Such software may be a computer program product that employs a machine-readable storage medium. A machine-readable storage medium may be any medium that is capable of storing and/or encoding a sequence of instructions for execution by a machine (e.g., a computing device) and that causes the machine to perform any one of the methodologies and/or embodiments described herein. Examples of a machine-readable storage medium include, but are not limited to, a magnetic disk, an optical disc (e.g., CD, CD-R, DVD, DVD-R, etc.), a magneto-optical disk, a read-only memory “ROM” device, a random access memory “RAM” device, a magnetic card, an optical card, a solid-state memory device, an EPROM, an EEPROM, and any combinations thereof. A machine-readable medium, as used herein, is intended to include a single medium as well as a collection of physically separate media, such as, for example, a collection of compact discs or one or more hard disk drives in combination with a computer memory. As used herein, a machine-readable storage medium does not include transitory forms of signal transmission.


Such software may also include information (e.g., data) carried as a data signal on a data carrier, such as a carrier wave. For example, machine-executable information may be included as a data-carrying signal embodied in a data carrier in which the signal encodes a sequence of instruction, or portion thereof, for execution by a machine (e.g., a computing device) and any related information (e.g., data structures and data) that causes the machine to perform any one of the methodologies and/or embodiments described herein.

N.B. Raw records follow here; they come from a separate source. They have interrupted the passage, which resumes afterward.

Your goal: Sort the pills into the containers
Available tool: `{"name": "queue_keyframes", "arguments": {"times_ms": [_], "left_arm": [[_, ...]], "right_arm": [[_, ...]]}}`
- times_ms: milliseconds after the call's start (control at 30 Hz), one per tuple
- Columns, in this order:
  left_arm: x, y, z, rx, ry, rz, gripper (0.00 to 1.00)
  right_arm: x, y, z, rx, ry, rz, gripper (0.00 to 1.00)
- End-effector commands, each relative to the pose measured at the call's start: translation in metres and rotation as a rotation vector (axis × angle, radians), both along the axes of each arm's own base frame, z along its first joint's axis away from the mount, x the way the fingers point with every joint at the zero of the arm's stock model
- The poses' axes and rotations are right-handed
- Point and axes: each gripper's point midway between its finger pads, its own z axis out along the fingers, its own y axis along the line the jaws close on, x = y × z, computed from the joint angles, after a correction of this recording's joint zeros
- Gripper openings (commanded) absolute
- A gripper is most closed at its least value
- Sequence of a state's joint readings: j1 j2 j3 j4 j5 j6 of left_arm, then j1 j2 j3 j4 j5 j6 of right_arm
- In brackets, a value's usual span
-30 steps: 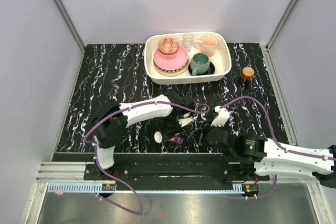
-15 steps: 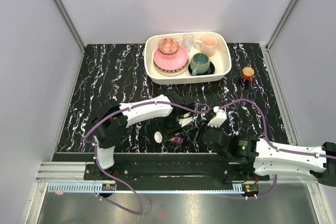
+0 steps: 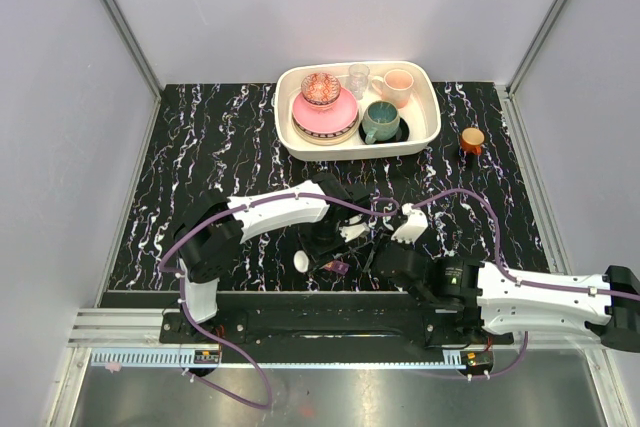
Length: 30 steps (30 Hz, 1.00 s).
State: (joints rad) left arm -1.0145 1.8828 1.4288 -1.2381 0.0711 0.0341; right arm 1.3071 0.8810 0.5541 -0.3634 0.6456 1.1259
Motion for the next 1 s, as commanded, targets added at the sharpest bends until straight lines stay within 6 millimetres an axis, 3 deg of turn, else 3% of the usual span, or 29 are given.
{"name": "queue_keyframes", "arguments": {"times_ms": [0, 267, 667, 967], "left_arm": [[-0.003, 0.002, 0.006, -0.014, 0.01, -0.006, 0.0], [-0.003, 0.001, 0.006, -0.02, 0.012, -0.007, 0.0], [-0.004, 0.0, 0.006, -0.021, 0.013, -0.009, 0.0], [-0.005, -0.001, 0.006, -0.021, 0.011, -0.014, 0.0]], "right_arm": [[0.01, 0.002, 0.017, 0.059, -0.037, -0.057, 0.0], [0.011, 0.0, 0.024, 0.082, -0.053, -0.067, 0.0], [0.012, 0.007, 0.01, 0.045, -0.034, -0.062, 0.0], [0.011, 0.002, 0.022, 0.085, -0.057, -0.061, 0.0]]}}
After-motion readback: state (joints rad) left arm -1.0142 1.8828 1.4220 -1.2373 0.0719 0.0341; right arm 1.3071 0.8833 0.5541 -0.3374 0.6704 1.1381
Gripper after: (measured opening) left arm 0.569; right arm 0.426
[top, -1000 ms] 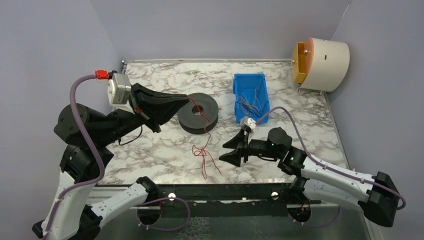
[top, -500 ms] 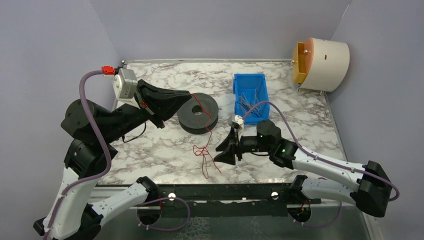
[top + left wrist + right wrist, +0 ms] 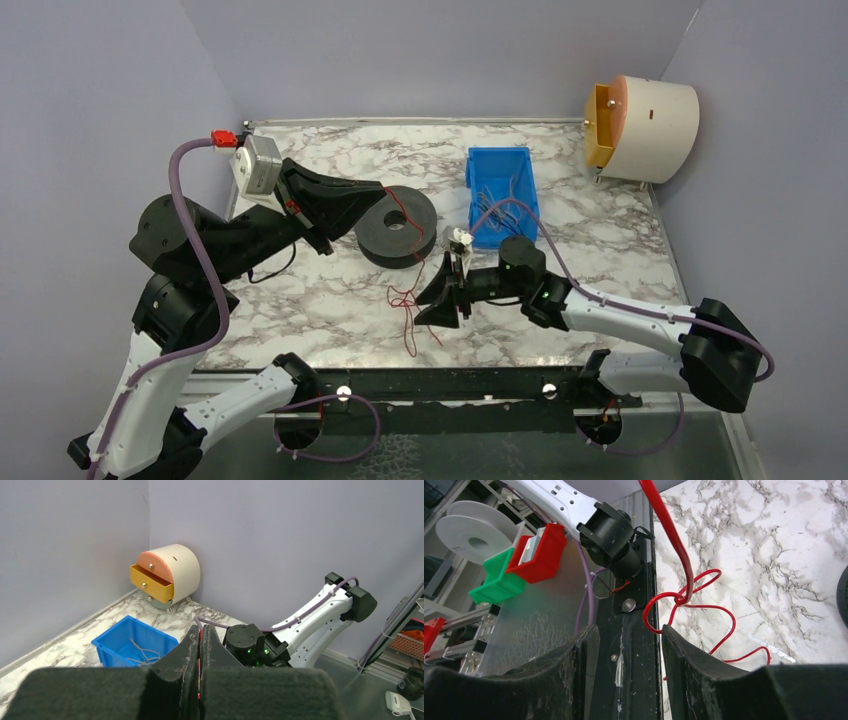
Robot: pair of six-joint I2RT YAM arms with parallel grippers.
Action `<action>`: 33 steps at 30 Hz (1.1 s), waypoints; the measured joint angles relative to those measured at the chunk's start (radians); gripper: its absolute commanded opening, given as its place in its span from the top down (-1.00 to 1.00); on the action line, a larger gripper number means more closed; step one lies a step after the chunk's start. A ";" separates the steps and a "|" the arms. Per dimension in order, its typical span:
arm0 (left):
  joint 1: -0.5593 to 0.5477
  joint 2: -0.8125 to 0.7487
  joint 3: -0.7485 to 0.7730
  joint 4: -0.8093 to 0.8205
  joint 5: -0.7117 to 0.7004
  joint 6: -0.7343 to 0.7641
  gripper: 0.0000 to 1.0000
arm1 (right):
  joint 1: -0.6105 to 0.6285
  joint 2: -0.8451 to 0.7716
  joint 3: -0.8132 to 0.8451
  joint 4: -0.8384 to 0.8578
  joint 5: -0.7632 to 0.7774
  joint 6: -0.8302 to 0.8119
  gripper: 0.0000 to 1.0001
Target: Wrap the cables
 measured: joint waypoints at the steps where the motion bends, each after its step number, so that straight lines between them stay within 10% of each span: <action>1: 0.000 0.000 0.000 0.000 0.000 0.000 1.00 | 0.000 0.008 0.000 0.013 -0.005 0.003 -0.08; 19: 0.000 0.000 0.000 0.000 -0.011 0.002 1.00 | 0.000 0.095 0.002 0.232 -0.097 0.109 0.04; 33: 0.000 0.007 -0.108 -0.056 -0.305 0.000 1.00 | 0.000 -0.035 -0.059 0.509 -0.080 0.319 0.00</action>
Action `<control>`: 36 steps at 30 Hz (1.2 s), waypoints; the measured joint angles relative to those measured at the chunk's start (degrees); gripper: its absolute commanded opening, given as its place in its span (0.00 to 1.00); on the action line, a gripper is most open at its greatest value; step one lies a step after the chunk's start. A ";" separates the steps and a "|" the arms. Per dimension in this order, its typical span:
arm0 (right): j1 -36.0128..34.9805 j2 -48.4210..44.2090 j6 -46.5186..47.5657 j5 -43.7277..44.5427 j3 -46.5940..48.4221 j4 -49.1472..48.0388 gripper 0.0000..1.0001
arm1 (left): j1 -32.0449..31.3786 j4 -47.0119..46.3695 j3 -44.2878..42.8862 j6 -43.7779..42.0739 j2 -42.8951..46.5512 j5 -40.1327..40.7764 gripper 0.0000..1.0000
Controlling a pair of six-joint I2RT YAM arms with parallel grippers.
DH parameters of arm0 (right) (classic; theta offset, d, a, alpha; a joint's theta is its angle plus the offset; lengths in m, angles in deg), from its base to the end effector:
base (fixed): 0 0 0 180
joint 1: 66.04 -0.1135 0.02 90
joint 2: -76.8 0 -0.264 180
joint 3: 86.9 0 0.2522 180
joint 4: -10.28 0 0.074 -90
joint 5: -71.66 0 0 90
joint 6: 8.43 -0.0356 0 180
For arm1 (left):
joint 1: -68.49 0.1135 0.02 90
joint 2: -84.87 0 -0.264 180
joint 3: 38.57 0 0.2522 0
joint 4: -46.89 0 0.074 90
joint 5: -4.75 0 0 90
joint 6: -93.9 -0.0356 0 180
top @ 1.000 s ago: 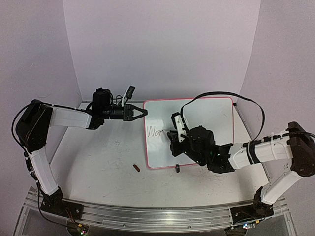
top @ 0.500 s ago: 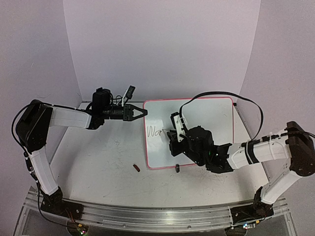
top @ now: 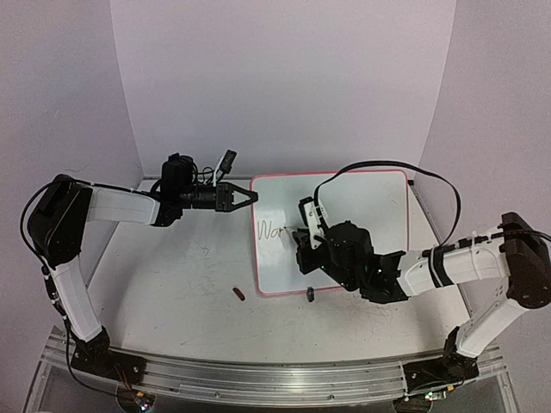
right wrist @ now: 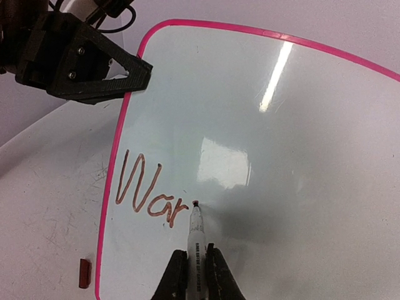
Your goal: Write a sentence on the whiteboard
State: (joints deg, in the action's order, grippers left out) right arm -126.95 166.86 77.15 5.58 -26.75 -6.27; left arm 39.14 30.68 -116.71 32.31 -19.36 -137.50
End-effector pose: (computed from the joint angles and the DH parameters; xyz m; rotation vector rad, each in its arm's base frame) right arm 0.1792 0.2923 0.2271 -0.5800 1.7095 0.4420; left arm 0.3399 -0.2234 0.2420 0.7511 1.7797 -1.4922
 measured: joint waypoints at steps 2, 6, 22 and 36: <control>-0.15 0.00 -0.16 -0.03 0.00 0.29 0.00 | 0.00 -0.01 0.00 -0.01 0.00 0.00 0.00; -0.45 -0.02 -0.55 -0.22 -0.19 0.89 0.00 | 0.00 0.00 0.00 -0.02 0.00 0.00 0.00; -1.28 -0.02 -1.71 -0.20 -0.70 2.18 0.00 | 0.00 -0.02 0.00 -0.02 0.00 -0.02 0.00; -1.32 -0.02 -1.37 0.50 -0.63 1.86 0.00 | 0.00 -0.02 0.00 0.00 0.00 -0.02 0.00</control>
State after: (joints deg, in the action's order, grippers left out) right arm -128.27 166.84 75.79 6.09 -27.38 -4.41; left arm 39.14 30.65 -116.71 32.31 -19.36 -137.52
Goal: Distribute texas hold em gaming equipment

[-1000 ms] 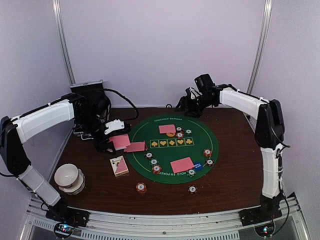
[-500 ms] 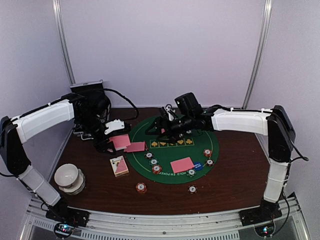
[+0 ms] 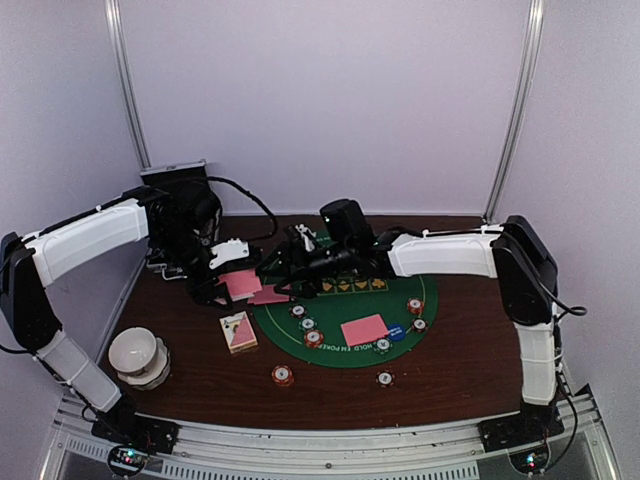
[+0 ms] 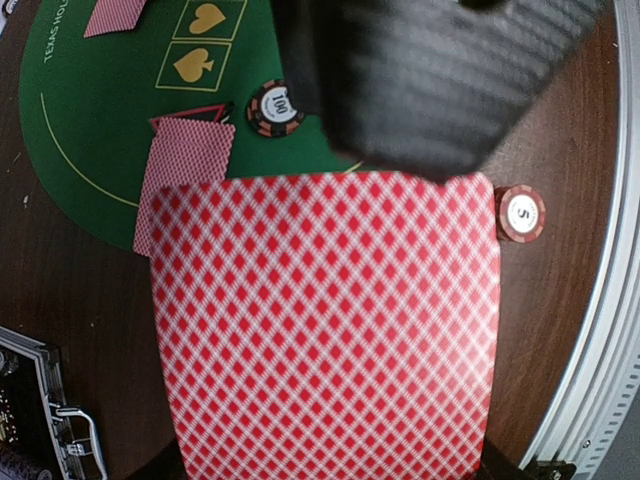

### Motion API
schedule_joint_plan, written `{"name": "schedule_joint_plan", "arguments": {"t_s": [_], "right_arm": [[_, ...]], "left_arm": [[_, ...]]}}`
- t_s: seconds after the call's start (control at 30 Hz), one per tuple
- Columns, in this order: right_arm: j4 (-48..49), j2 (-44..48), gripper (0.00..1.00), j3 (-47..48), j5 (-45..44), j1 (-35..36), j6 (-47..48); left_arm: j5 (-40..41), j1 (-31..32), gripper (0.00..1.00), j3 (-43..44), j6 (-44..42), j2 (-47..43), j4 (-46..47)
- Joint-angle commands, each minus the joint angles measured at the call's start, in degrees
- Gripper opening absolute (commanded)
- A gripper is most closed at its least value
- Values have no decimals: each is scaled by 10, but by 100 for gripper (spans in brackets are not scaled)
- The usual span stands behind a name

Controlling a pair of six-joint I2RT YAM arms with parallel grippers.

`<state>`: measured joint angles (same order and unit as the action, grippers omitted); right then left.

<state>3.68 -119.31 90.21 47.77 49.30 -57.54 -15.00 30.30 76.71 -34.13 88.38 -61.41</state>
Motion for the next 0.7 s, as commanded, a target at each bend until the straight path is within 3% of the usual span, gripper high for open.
{"name": "schedule_joint_plan", "arguments": {"t_s": [0.0,0.67], "right_arm": [[38,-19,82,32,23,12,-23],[13,-100,81,126,72,30,-39]], "left_arm": [[-14,-4,0,9,4,-13,9],[-16,-4,0,12,4,-10,10]]}}
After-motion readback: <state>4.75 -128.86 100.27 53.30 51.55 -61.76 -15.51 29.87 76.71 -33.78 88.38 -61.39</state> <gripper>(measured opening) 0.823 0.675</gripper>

Examples of a computing device include, but are not limited to, an electronic book reading device, a computer workstation, a terminal computer, a server computer, a handheld device (e.g., a tablet computer, a smartphone, etc.), a web appliance, a network router, a network switch, a network bridge, any machine capable of executing a sequence of instructions that specify an action to be taken by that machine, and any combinations thereof. In one example, a computing device may include and/or be included in a kiosk.



FIG. 8 shows a diagrammatic representation of one embodiment of a computing device in the exemplary form of a computer system 800 within which a set of instructions for causing a control system to perform any one or more of the aspects and/or methodologies of the present disclosure may be executed. It is also contemplated that multiple computing devices may be utilized to implement a specially configured set of instructions for causing one or more of the devices to perform any one or more of the aspects and/or methodologies of the present disclosure. Computer system 800 includes a processor 804 and a memory 808 that communicate with each other, and with other components, via a bus 812. Bus 812 may include any of several types of bus structures including, but not limited to, a memory bus, a memory controller, a peripheral bus, a local bus, and any combinations thereof, using any of a variety of bus architectures.


Processor 804 may include any suitable processor, such as without limitation a processor incorporating logical circuitry for performing arithmetic and logical operations, such as an arithmetic and logic unit (ALU), which may be regulated with a state machine and directed by operational inputs from memory and/or sensors; processor 804 may be organized according to Von Neumann and/or Harvard architecture as a non-limiting example. Processor 804 may include, incorporate, and/or be incorporated in, without limitation, a microcontroller, microprocessor, digital signal processor (DSP), Field Programmable Gate Array (FPGA), Complex Programmable Logic Device (CPLD), Graphical Processing Unit (GPU), general purpose GPU, Tensor Processing Unit (TPU), analog or mixed signal processor, Trusted Platform Module (TPM), a floating point unit (FPU), and/or system on a chip (SoC).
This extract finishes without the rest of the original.